Warum ist die Lenggrieser Steuerkraft so schlecht?

Werner Hüttl fragte, warum die Steuerkraft in Lenggries so schlecht sei. Auf die Einwohner umgerechnet, nehmen nur noch Bichl und Wackersberg weniger Steuern ein als Lenggries. „Wir waren hier schon immer im hinteren Viertel“, sagte Klaffenbacher. Auf Rang 1 steht Münsing. „Die haben viele einkommensstarke Bürger, bei uns ist die Einkommensstruktur geringer.“ Letztlich würde sich das nur durch Steuererhöhungen verbessern lassen. „Hier agieren wir aber sehr vorsichtig.“

Sibylle Reuter möchte sich nicht damit abfinden, dass das jetzige Kreispflegeheim abgerissen wird, sobald der Neubau fertiggestellt ist. Das früherer Lenggrieser Krankenhaus sei ortsbildprägend. Zudem könnte es nach einer Sanierung als günstiger Wohnraum zur Verfügung stehen. „Ich stelle den Antrag, es nicht abzureißen.“ Damit werde sich der Gemeinderat gerne noch einmal befassen, sagte Klaffenbacher. „Die Entscheidung ist aber vor zwei Jahren schon gefallen.“ Der hintere Teil des Gebäudes müsse aus Brandschutzgründen abgerissen werden, weil er zu nah am Neubau steht. Eine Sanierung des alten Krankenhauses rechne sich mit Blick auf die Substanz einfach nicht.

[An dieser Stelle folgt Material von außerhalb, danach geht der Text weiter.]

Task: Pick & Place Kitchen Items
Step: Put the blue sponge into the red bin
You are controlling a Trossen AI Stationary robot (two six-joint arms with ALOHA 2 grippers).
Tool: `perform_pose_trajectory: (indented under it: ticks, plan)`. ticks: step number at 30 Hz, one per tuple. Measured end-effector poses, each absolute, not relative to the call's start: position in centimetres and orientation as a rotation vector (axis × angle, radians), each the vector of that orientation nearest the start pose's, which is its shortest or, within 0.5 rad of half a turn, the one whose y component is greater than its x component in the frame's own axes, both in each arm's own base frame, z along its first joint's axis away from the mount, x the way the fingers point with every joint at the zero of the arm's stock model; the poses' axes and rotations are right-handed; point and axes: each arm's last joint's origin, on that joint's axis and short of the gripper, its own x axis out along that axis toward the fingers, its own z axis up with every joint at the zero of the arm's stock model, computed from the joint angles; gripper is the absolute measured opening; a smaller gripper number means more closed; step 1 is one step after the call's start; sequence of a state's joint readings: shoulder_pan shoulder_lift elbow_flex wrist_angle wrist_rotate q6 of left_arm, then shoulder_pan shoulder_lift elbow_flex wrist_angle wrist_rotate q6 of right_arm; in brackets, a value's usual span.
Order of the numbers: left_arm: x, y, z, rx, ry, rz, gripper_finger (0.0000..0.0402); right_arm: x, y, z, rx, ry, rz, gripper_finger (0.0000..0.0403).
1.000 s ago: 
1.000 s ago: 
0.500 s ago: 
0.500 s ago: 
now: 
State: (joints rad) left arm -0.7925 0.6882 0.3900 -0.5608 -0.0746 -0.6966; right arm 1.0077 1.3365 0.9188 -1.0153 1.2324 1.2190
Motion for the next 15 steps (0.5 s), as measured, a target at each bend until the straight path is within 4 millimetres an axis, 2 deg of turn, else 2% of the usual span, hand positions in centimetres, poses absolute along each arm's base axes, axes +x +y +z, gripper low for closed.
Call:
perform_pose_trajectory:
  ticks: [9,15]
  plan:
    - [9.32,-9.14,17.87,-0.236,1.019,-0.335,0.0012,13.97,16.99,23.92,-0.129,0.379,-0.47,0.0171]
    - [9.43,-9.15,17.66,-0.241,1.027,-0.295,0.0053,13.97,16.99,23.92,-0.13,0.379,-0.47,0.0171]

Man sei aber bei der Entwicklung des Kasernenareals bemüht, bezahlbaren Wohnraum zu schaffen.

Satzung für Bürgerversammlung abgelehnt

Werner Hüttl schließlich wollte die Versammlung noch dazu bewegen, eine eigene Satzung für die Bürgerversammlung auf den Weg zu bringen. Weniger Rechenschaftsbericht des Bürgermeisters, mehr Diskussionsmöglichkeiten für die Bürger seien Ziele. Hüttl verwies auf die Satzung der Stadt Starnberg. „Ich kann mich gerne kürzer halten“, sagte Klaffenbacher. „Ich weiß aber nicht, ob das jeder so sieht wie Sie.“ Der Antrag Hüttls wurde mit sehr großer Mehrheit abgelehnt.